• Confessions of a Community College Dean

    In which a veteran of cultural studies seminars in the 1990s moves into academic administration and finds himself a married suburban father of two. Foucault, plus lawn care.

Title

To Pundits Who Proclaim That College Isn’t Worth It

Some facts.

June 6, 2018
 
 

Dear Pundits,

Yet another piece came out yesterday showing the dramatic gains in lifetime income and employability for men who went to college, as opposed to those who don’t.  The short version is that men aged 25-54 with college degrees are as active in the workforce as they were in the 1950’s, but that men in that age group without college degrees have seen their participation drop by double digits.  Further digging indicates that decreasing wages for the non-college group are the main factor.

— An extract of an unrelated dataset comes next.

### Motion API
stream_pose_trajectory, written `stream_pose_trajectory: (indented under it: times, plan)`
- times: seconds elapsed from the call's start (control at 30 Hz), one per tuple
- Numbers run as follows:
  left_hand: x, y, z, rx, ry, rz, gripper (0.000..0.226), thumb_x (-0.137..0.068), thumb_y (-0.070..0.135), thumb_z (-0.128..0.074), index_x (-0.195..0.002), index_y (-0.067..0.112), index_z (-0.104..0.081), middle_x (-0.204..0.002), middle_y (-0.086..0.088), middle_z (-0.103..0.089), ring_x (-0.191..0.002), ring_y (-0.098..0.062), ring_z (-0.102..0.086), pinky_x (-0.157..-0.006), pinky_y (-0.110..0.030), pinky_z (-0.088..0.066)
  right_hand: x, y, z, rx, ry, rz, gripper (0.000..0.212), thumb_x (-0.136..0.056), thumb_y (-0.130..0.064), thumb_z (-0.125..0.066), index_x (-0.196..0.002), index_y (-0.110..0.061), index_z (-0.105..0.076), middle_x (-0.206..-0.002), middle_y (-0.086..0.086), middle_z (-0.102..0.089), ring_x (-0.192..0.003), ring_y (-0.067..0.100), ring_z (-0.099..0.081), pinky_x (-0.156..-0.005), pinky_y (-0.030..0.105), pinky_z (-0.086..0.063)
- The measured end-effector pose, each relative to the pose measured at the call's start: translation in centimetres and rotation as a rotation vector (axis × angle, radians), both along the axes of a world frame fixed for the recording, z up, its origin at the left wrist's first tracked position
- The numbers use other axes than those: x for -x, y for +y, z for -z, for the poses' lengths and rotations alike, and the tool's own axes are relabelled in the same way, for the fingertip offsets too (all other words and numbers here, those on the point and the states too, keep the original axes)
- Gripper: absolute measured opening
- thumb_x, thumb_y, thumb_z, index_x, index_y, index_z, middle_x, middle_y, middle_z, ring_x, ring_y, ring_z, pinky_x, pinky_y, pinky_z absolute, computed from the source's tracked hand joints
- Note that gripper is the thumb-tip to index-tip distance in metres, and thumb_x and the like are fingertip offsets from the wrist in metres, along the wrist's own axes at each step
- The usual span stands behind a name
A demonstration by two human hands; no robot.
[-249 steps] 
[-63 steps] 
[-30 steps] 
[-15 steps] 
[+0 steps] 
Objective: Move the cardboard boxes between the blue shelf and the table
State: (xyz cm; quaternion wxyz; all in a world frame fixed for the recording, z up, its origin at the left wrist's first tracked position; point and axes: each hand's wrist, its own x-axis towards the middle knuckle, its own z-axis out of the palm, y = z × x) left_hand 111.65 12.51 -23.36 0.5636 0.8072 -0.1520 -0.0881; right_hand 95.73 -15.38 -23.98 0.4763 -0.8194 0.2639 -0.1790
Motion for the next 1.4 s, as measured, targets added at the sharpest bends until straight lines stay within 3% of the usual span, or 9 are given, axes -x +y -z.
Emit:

We also know that the real student loan crisis is among students who drop out, not among graduates. Graduates do quite well with paying off loans. That’s not an argument against attending college; it’s an argument for finishing.  

But I’ve seen enough studies like that to know that they won’t persuade you.  If they did, we wouldn’t still be having this “controversy.” I hesitate to call it a controversy, because that implies decent arguments on both sides, but the word will do until someone comes up with a better one.

My counterargument, if that’s the word, really boils down to two questions.  First, as opposed to what? And second, what do you do with your own kids?

My grandfather was able to get a good, unionized blue collar job as a ninth grade dropout.  He was able to send his daughter, my mom, to the University of Michigan on his electrical lineman’s salary.  (He caught some flak for that from some of his coworkers. This was in the early 60’s. Mom had to convince him that it wouldn’t be a waste of money to send a girl to the University.  She came up with a bulletproof argument: “I want to marry a doctor. Where am I going to meet one?” She still cackles about that from time to time.) That was possible because well-paying blue collar jobs were relatively plentiful, and good public higher education was cheap.  

Ninth grade dropouts now, or even high school graduates now, don’t have as many good options in most of the country.  Some choose the military, which is great. In a few parts of the country, where the oil industry is hot, some can get good-paying jobs there.  And there are always the conspicuous, high-glamour, longshot fields, like acting or professional sports. But in much of the country, if you don’t have a thriving family business or independent wealth and the military isn’t for you, college is far and away the best option.  Even the skilled trades often require connections and/or post-secondary credentials now.

I sometimes hear references to “trade schools” as alternatives, but I have trouble making sense of that.  The roles that many people imagine “trade schools” occupying are now filled either by public vo-tech high schools or by community colleges.  Yes, there are for-profit trade schools, but they cost so much more, and have such spotty quality as a sector, that they hardly constitute a meaningful alternative at scale.  A year in the Automotive Tech program at Brookdale costs about $6,000, including fees. A year at the local proprietary offering automotive training costs about $30,000. If you pride yourself on “tough choices” and “fiscal conservatism,” community colleges are the obvious choice.  

I’d like to know where critics of college as college send their own kids at age 18.  And here I’ll stipulate that I’m referring to people who could afford college, and whose kids could do college.  If you actually mean it, are you walking the walk?

If not, well, I know what I need to know.